Can Cambridge lure RIAs into reverse breakaways?
As part of a self-described transformation from a broker-dealer to a financial solutions firm, Cambridge Investment Research is pitching RIAs on making so-called reverse breakaway moves.
The No. 7 IBD ramped up its asset management platform and office support for advisors under an internal push over the past five years for fee-based services, says Colleen Bell, Cambridge’s chief fiduciary service officer. The firm has also started recruiting unaffiliated RIAs on the offerings this year.
More than 230 new RIAs registered with the SEC last year, a nearly 60% jump over 2013, according to Schwab Advisor Services. Reverse breakaways — bringing advisors back to BDs from full RIA status — remain relatively rare, but Bell and IBD recruiter Jodie Papike predict them to grow in the future.
Nearly 90% of Cambridge’s advisors carry dual registrations, but the ranks of its hybrid RIA practices have fallen in the past five years. Compliance requirements and back-office capabilities are prompting advisors to move into the corporate RIA space or back into the BD fold from the indie RIA channel, Bell says.
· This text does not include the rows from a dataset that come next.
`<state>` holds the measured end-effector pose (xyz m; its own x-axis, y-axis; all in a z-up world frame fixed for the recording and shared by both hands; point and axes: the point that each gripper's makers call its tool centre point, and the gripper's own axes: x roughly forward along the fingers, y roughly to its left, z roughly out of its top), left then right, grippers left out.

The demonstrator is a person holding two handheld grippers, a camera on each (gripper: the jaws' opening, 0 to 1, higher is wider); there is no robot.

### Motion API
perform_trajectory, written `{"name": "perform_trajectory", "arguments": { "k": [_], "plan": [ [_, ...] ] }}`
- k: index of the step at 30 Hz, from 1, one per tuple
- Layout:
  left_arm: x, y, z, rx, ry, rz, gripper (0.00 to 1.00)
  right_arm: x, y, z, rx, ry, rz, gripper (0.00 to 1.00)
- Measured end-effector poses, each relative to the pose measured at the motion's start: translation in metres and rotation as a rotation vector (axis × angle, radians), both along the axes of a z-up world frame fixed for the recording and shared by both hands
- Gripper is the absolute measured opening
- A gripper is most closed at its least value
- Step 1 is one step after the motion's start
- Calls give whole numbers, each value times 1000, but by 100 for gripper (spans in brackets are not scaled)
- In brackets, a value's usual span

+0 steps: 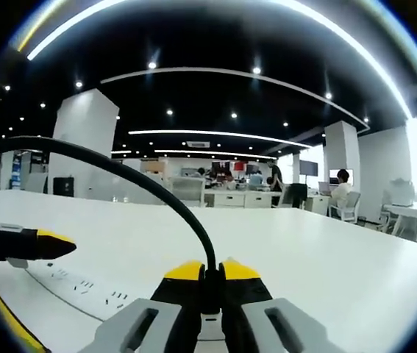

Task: Locate the USB plug end of the data cable currently connected to the USB port on the desk. Grip the plug, withdraw it from the port, and place it onto the desktop.

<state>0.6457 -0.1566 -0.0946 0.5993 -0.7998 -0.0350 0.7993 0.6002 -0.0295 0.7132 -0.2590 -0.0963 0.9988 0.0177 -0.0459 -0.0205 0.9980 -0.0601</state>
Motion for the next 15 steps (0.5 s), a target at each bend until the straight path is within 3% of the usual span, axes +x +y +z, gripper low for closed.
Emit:
{"name": "perform_trajectory", "arguments": {
  "k": [7,15],
  "plan": [
    [4,-2,0,7,1,-4,78,3,-2,1,47,12,3,9],
    [11,-5,4,4,2,-4,78,2,1,1,30,10,-21,9]
  ]
}}
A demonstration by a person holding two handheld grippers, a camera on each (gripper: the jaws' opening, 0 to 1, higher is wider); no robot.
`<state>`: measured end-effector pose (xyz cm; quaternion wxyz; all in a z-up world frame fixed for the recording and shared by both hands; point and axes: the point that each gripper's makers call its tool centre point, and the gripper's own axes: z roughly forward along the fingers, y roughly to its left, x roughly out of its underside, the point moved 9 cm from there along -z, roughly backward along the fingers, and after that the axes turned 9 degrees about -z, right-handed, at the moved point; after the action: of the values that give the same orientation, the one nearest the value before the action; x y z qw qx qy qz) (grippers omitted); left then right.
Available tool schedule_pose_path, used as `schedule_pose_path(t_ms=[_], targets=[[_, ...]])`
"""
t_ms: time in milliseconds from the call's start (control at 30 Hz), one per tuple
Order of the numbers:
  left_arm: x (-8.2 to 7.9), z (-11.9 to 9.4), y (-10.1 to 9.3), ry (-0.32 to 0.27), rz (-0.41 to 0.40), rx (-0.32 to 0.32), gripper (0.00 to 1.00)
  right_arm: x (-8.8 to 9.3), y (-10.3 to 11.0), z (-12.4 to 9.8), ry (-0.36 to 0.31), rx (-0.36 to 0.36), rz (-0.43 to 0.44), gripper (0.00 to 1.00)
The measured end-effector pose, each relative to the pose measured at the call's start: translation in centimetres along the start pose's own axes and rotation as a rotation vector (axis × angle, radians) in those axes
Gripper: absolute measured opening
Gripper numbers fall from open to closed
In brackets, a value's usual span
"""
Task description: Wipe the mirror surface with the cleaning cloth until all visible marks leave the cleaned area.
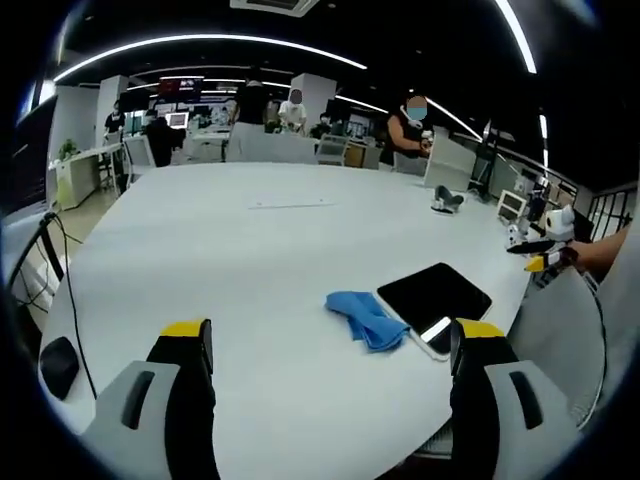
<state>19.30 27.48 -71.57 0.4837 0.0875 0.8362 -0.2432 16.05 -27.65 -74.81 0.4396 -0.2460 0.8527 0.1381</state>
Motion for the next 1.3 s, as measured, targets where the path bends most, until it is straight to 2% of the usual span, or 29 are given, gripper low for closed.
schedule_pose_path(t_ms=[167, 367, 633, 767, 1000, 1167, 1300], targets=[[0.0, 0.0, 0.0, -0.002, -0.008, -0.001, 0.99, 0.0, 0.4, -0.1, 0.001, 0.004, 0.005, 0.99], [-0.1, 0.4, -0.3, 0.021, 0.020, 0.018, 0.99, -0.2, 0.5, -0.2, -0.008, 0.011, 0.010, 0.99], [-0.4, 0.6, -0.6, 0.026, 0.027, 0.026, 0.99, -0.4, -0.2, 0.0, 0.003, 0.017, 0.010, 0.99], [-0.4, 0.7, -0.7, 0.036, 0.025, 0.024, 0.99, -0.6, -0.4, 0.0, 0.001, 0.017, 0.009, 0.99], [-0.7, 1.1, -0.6, 0.018, 0.025, 0.006, 0.99, -0.5, -0.6, 0.0, -0.009, 0.017, 0.023, 0.99], [-0.9, 1.1, -0.6, 0.034, 0.037, 0.004, 0.99, -0.7, -0.7, 0.2, -0.013, 0.014, 0.016, 0.99], [-1.2, 0.9, -0.3, 0.020, 0.022, -0.007, 0.99, -1.0, -0.5, 0.4, -0.024, 0.013, 0.024, 0.99]])
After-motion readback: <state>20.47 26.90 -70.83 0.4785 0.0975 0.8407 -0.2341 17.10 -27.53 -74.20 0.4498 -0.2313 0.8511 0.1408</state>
“Whatever way that they need based on their business model, we can support them,” she says. “I think that we will see the reverse breakaway happening more in the future. I don’t think that we’ve seen the pendulum swing yet. That’s where I think it will go.”
IBDs have lost a lot of advisors to RIAs in recent years because they are focusing too much on FINRA-registered advisors and not providing enough flexibility around technology and custodians, according to Papike, president of Cross-Search. She praises Cambridge’s outreach to RIAs.
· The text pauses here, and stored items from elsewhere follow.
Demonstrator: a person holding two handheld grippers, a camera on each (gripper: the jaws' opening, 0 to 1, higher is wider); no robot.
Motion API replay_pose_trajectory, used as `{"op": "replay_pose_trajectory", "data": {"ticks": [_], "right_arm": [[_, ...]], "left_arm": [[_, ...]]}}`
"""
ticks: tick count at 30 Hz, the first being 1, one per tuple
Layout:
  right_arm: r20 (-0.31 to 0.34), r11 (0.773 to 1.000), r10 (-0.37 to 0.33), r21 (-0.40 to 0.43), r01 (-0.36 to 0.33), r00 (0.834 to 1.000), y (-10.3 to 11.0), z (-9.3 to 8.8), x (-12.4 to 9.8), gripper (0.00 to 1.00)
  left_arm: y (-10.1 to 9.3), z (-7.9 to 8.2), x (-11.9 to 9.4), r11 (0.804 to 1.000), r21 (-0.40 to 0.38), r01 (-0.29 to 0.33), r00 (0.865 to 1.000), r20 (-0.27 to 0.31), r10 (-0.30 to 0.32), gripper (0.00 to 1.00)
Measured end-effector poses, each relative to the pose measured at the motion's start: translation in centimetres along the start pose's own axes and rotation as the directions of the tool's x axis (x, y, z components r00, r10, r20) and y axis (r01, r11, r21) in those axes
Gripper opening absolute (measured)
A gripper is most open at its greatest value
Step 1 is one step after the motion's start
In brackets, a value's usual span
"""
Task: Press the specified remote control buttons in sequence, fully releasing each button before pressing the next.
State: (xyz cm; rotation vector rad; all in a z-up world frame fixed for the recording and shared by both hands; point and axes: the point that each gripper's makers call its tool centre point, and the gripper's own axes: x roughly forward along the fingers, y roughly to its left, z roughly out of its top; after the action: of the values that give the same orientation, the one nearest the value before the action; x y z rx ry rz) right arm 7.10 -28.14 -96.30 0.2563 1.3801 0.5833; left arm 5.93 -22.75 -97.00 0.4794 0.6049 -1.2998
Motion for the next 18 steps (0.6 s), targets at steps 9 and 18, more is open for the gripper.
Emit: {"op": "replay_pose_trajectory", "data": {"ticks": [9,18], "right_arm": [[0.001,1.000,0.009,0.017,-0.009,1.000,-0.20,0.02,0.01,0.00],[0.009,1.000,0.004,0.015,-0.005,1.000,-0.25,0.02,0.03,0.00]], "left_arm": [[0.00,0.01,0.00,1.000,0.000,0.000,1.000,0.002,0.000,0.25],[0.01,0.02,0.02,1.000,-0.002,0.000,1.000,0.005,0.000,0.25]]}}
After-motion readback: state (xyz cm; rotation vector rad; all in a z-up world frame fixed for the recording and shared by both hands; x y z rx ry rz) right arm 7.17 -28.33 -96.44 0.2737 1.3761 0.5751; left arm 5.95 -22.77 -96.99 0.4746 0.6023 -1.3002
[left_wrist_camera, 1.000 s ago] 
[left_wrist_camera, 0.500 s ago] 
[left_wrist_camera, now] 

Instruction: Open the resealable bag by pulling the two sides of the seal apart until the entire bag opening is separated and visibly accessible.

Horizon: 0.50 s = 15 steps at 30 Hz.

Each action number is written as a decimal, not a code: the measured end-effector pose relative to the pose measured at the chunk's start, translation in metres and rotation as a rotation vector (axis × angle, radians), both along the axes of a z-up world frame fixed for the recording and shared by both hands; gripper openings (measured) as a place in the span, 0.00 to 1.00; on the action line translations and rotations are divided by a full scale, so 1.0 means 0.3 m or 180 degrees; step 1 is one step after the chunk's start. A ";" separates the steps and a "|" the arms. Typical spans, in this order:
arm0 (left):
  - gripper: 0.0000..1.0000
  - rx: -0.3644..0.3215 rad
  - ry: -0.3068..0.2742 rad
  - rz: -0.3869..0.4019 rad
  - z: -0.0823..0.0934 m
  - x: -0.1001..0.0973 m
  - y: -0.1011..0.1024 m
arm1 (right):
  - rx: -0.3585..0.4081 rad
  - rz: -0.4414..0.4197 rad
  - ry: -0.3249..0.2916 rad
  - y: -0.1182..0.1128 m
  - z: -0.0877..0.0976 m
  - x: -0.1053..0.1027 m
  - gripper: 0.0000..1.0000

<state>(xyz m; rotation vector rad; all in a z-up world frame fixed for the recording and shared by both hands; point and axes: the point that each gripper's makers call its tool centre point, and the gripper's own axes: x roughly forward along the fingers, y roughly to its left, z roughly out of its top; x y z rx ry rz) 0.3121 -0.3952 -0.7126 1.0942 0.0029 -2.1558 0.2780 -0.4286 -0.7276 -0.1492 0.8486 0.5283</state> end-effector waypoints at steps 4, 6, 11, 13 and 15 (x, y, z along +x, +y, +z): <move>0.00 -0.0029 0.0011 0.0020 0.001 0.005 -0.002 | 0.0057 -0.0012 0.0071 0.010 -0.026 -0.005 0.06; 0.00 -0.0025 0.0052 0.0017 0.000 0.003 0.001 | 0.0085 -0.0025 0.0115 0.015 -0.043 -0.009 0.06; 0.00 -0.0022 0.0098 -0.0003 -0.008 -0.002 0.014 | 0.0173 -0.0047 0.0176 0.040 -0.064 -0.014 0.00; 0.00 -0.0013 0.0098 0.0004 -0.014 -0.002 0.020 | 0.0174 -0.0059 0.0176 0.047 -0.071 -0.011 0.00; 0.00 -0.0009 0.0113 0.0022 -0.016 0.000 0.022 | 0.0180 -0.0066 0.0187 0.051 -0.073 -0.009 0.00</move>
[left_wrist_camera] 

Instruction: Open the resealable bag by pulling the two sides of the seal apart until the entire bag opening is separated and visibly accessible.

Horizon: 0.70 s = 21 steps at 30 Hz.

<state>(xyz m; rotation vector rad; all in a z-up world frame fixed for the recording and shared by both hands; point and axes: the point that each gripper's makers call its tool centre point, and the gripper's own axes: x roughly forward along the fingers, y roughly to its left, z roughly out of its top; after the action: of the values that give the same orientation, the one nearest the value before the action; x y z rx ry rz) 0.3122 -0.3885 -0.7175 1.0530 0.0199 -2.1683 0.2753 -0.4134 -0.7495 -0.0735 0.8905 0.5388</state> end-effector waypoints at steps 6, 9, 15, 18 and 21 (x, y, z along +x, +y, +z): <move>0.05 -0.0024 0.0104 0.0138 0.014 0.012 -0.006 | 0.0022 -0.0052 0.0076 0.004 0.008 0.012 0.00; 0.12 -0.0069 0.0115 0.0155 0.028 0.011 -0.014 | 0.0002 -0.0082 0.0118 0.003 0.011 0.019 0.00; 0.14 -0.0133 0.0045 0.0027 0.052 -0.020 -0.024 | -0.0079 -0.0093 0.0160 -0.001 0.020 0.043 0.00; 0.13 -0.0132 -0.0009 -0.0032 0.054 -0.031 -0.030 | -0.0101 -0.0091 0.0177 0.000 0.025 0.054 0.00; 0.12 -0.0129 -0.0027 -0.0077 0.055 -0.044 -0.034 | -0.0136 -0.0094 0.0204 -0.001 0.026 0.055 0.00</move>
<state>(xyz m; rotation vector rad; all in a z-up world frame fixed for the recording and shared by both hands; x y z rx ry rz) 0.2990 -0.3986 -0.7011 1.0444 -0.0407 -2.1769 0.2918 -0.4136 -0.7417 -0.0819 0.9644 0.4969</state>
“I definitely agree that we’re going to see the reverse breakaway happening. I’ve already been seeing it in my business,” Papike says. “Most broker-dealers have done a pretty bad job of communicating their value proposition through their RIA. It’s a great recruiting opportunity for them, if they position it right.”
The number of office assistants supporting Cambridge advisors on an hourly basis from the firm’s headquarters in Fairfield, Iowa, has more than doubled this year to 30, according to Bell. The employees can handle paperwork, phone calls or “anything that they need an office assistant to do,” Bell says.
On the asset management side, Cambridge is building out its WealthPort platform into a more comprehensive and digital “managed account experience,” according to Bell. The firm developed its block-trading tools for advisors with Envestnet’s FolioDynamix.
Cambridge is working to make the portfolio platform more goals-based while giving its registered representatives more choices among advisor-directed strategies and outsourced management. Next year, the firm will add impact investing tools based on social, environmental and faith-based factors.
While the 37-year-old, privately-held firm doesn’t release as much recruiting information as many of its competitors, Cambridge is on pace to add about $60 million in production through recruiting this year, according to spokeswoman Cindy Schaus.
Cambridge has more than 3,200 advisors, with between 200 and 300 of them at affiliated practices that have independent RIAs. The firm generated $459.8 million in fee-based revenue in 2017, which is nearly 60% of its $811.4 in overall revenue.
“We’ve never really been a pure broker-dealer,” Schaus says. “It’s always been, I think, hard for us to accept that definition because of that.”